**WORK REQUIRED**
Set the data down again, exactly as it reads, but without the pictures.
-- INPUT DATA follows --
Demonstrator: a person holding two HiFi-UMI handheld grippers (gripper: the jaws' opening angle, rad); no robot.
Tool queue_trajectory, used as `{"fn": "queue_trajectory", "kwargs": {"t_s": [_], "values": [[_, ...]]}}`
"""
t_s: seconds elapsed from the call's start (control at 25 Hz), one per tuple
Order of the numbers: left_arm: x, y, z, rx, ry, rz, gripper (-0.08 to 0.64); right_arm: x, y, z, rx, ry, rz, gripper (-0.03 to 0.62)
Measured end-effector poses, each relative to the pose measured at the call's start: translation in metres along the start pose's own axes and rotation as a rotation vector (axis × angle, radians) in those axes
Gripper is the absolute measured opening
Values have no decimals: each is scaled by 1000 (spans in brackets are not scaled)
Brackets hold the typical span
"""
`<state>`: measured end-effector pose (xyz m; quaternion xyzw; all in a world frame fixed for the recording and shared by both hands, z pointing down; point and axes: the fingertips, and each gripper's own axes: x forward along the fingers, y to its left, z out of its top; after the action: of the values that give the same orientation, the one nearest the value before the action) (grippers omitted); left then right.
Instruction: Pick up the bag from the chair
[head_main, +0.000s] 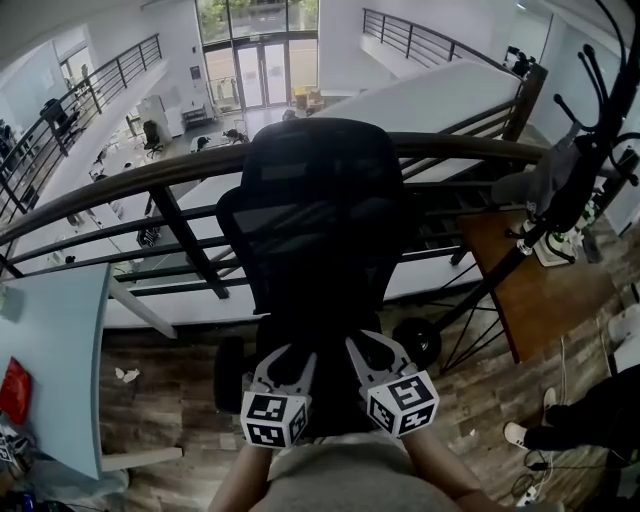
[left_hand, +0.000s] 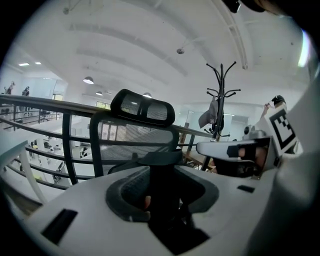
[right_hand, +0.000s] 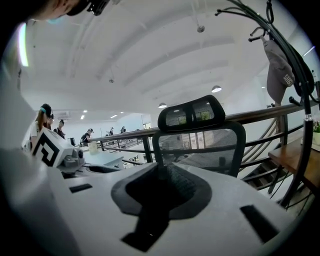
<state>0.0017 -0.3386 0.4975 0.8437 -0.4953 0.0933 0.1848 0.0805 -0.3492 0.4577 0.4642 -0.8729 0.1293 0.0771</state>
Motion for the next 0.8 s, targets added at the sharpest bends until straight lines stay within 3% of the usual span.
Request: {"fn": "queue_trajectory", "kwargs": {"t_s": [0.08,0.12,0.4,0.6,0.8], "values": [[5,0,-2,38,5,18,161,3,-5,-4,-17,16,6,114],[8,1,-4,60,12,27,182,5,-8,-6,-30,25,7,133],[26,16,-13,149,14,105,245,19,-18,-23,-128,80,13,166],[43,23,-12,232,14,144,250,29,-23,-41,-156,130,25,167],[53,30,-12,259,15,182,250,43,-33,-58,-199,167,19,167]]}}
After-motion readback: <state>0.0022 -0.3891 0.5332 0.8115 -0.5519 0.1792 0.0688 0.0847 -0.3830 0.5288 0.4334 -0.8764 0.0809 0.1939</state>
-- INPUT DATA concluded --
**WORKED SOLUTION**
Demonstrator: a person holding two HiFi-UMI handheld grippers (gripper: the jaws' opening angle, rad); no robot.
Tool queue_trajectory, used as `{"fn": "queue_trajectory", "kwargs": {"t_s": [_], "values": [[_, ...]]}}`
"""
t_s: seconds elapsed from the call's start (control at 25 Hz), one per tuple
Order of the numbers: left_arm: x, y, z, rx, ry, rz, gripper (-0.08 to 0.64); right_arm: x, y, z, rx, ry, rz, gripper (-0.03 to 0.62)
Measured end-effector poses, each relative to the pose measured at the call's start: translation in metres along the start pose's own axes and rotation as a rotation vector (axis × angle, radians) in those axes
Gripper is the absolute measured opening
Values have no decimals: each is scaled by 1000 (spans in brackets are not scaled)
Brackets hold the typical span
"""
`<state>`: measured end-effector pose (xyz m; quaternion xyzw; all in a world frame fixed for the recording and shared by both hands, z pointing down; point and axes: the fingertips, and each gripper's own axes: x forward along the fingers, y to its left, z out of its top; after the action: of the values that give the same orientation, the one nearest the value before the action) (grippers omitted); left then right.
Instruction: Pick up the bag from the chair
[head_main, +0.000s] 
[left_hand, +0.000s] 
[right_hand, +0.000s] 
<state>0.0017 -0.3386 0.4975 0.8437 -0.4953 0.0933 0.1848 0.0805 -0.3492 0.4577 0.4642 -0.8729 0.1293 0.0771</state>
Motion for the next 0.8 s, targets added at the sharpest bends until straight lines stay within 3% of the usual span.
Request: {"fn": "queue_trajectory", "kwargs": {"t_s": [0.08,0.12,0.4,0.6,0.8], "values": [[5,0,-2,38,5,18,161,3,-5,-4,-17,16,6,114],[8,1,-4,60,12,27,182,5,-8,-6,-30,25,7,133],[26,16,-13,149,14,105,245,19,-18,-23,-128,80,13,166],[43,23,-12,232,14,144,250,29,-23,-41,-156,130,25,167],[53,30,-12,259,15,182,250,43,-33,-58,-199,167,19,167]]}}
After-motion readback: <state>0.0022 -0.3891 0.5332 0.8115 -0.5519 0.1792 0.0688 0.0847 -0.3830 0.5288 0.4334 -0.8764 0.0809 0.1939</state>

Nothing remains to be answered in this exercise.